ABOUT THIS TASK: Give back all of the data exactly, with every picture omitted.

SOURCE DATA:
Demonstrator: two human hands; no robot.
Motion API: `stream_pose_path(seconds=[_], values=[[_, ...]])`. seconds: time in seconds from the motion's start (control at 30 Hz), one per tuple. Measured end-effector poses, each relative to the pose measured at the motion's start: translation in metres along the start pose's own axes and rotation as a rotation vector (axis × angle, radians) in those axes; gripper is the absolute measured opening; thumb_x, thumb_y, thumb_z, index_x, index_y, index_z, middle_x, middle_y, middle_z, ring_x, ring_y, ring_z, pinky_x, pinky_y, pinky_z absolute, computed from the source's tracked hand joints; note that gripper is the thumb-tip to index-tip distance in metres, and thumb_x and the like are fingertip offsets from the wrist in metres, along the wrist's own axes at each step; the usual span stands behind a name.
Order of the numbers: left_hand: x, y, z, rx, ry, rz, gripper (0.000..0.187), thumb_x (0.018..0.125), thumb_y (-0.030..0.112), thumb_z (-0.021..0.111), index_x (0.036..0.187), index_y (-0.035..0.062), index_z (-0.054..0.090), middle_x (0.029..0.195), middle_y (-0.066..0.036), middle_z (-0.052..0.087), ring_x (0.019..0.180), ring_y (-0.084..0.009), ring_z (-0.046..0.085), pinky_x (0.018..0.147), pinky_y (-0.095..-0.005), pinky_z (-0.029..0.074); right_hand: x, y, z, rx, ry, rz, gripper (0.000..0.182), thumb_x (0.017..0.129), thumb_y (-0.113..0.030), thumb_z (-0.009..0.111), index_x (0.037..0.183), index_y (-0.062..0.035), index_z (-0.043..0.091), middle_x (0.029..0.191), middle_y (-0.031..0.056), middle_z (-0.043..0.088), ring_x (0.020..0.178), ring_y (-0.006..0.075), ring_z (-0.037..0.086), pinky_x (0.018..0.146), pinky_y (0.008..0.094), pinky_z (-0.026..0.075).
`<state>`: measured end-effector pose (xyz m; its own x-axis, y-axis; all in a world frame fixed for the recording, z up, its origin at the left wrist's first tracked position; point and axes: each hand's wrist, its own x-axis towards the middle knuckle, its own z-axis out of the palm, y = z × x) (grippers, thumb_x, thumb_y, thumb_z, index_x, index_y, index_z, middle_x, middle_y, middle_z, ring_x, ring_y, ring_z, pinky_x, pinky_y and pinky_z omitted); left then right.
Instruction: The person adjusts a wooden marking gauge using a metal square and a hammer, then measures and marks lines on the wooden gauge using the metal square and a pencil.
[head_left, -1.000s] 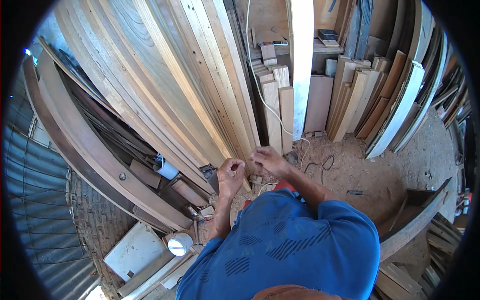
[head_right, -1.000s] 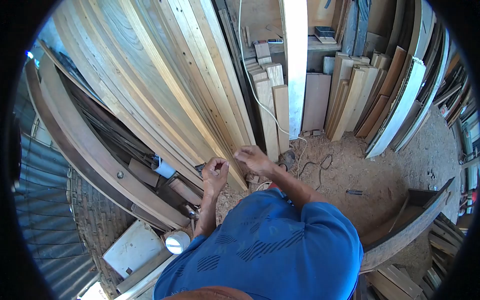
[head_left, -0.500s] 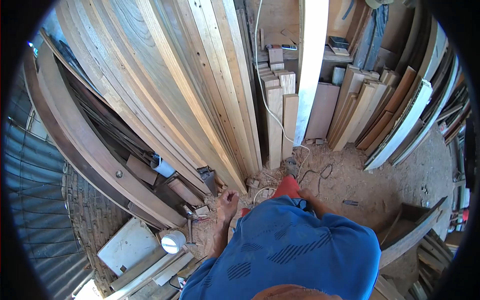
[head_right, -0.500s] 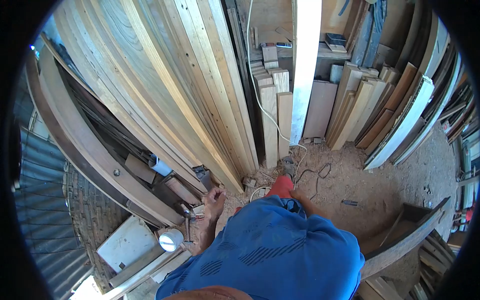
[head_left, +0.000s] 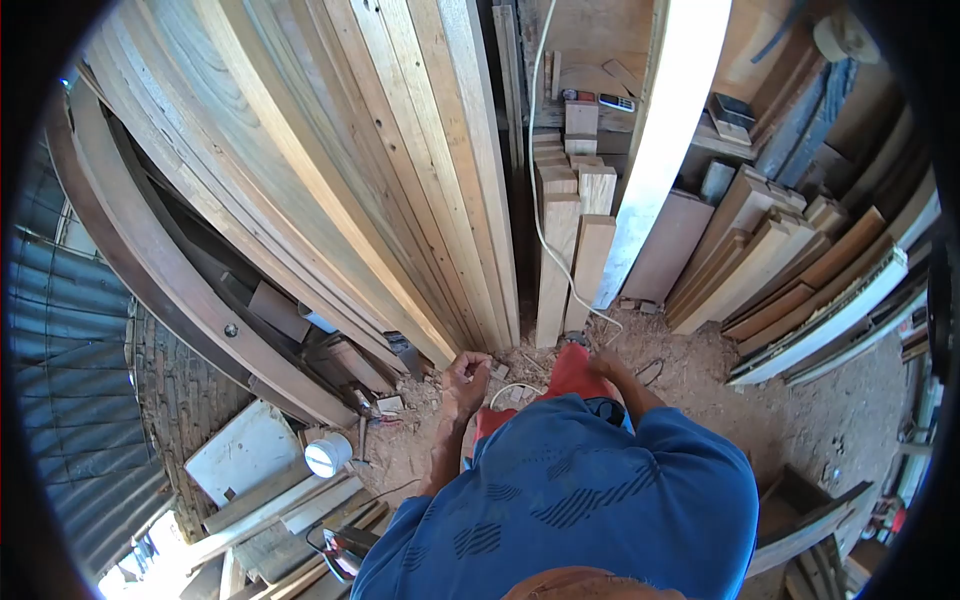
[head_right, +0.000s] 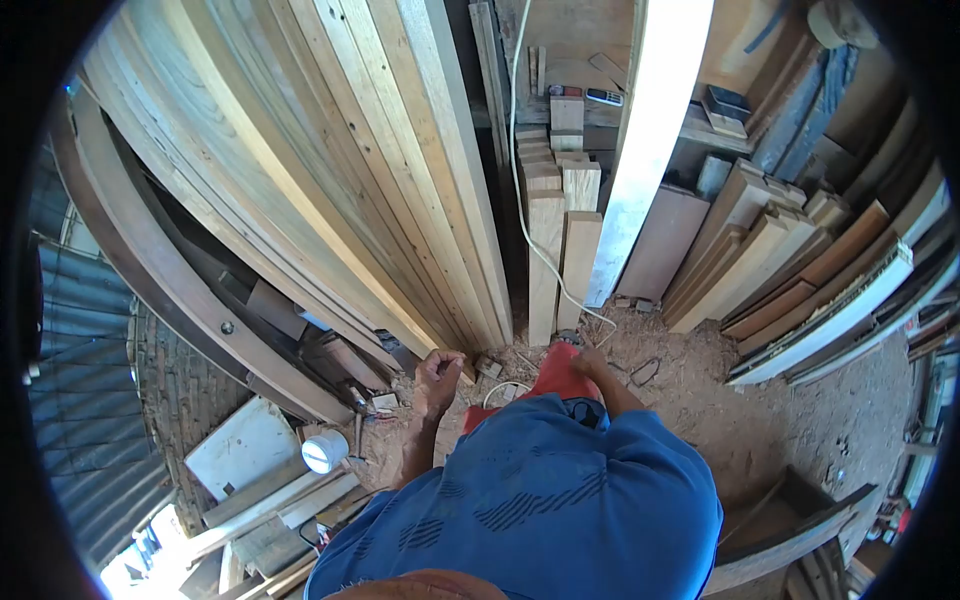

EXERCISE SOLUTION:
Demonstrator: two human hands; no robot.
Motion API: `stream_pose_path(seconds=[_], values=[[_, ...]])`. seconds: time in seconds from the motion's start (control at 30 Hz), one per tuple. Measured end-effector poses, each relative to the pose measured at the motion's start: translation in metres along the start pose's own axes and rotation as a rotation vector (axis × angle, radians) in those axes; gripper is the absolute measured opening; thumb_x, thumb_y, thumb_z, index_x, index_y, index_z, middle_x, middle_y, middle_z, ring_x, ring_y, ring_z, pinky_x, pinky_y, pinky_z absolute, computed from the source's tracked hand joints; note that gripper is the thumb-tip to index-tip distance in metres, and thumb_x and the like are fingertip offsets from the wrist in metres, along the wrist's own axes at each step; the usual span stands behind a name.
Order of the numbers: left_hand: x, y, z, rx, ry, rz, gripper (0.000..0.187), thumb_x (0.018..0.125), thumb_y (-0.030..0.112), thumb_z (-0.021..0.111), index_x (0.036..0.187), index_y (-0.035..0.062), index_z (-0.054..0.090), middle_x (0.029..0.195), middle_y (-0.066..0.036), middle_z (-0.052..0.087), ring_x (0.019..0.180), ring_y (-0.084..0.009), ring_z (-0.046..0.085), pinky_x (0.018..0.147), pinky_y (-0.095..-0.005), pinky_z (-0.029..0.074); right_hand: x, y, z, rx, ry, rz, gripper (0.000..0.182), thumb_x (0.017..0.129), thumb_y (-0.113..0.030), thumb_z (-0.009..0.111), index_x (0.037..0.183), index_y (-0.062..0.035), index_z (-0.043..0.091), middle_x (0.029..0.191), middle_y (-0.031..0.056), middle_z (-0.043..0.088), ring_x (0.020..0.178), ring_y (-0.006..0.075), ring_z (-0.037..0.086), pinky_x (0.018..0.146), pinky_y (0.008..0.094), pinky_z (-0.026..0.075).
`<state>`: measured end-effector pose (xyz m; its own x-axis, y-axis; all in a world frame fixed for the recording, z up, its origin at the left wrist's first tracked position; point and axes: each hand's wrist, its own x-axis towards the middle knuckle, its own z-axis out of the palm, y = z × x) (grippers, thumb_x, thumb_y, thumb_z, index_x, index_y, index_z, middle_x, middle_y, middle_z, ring_x, ring_y, ring_z, pinky_x, pinky_y and pinky_z omitted); left then right.
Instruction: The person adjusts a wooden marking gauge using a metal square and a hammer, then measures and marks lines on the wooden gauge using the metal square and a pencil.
[head_left, -1.000s] 
[head_right, -1.000s] 
[head_left, -0.500s] 
[head_right, -0.500s] 
[head_left, +0.000s] 
[head_right, +0.000s] 

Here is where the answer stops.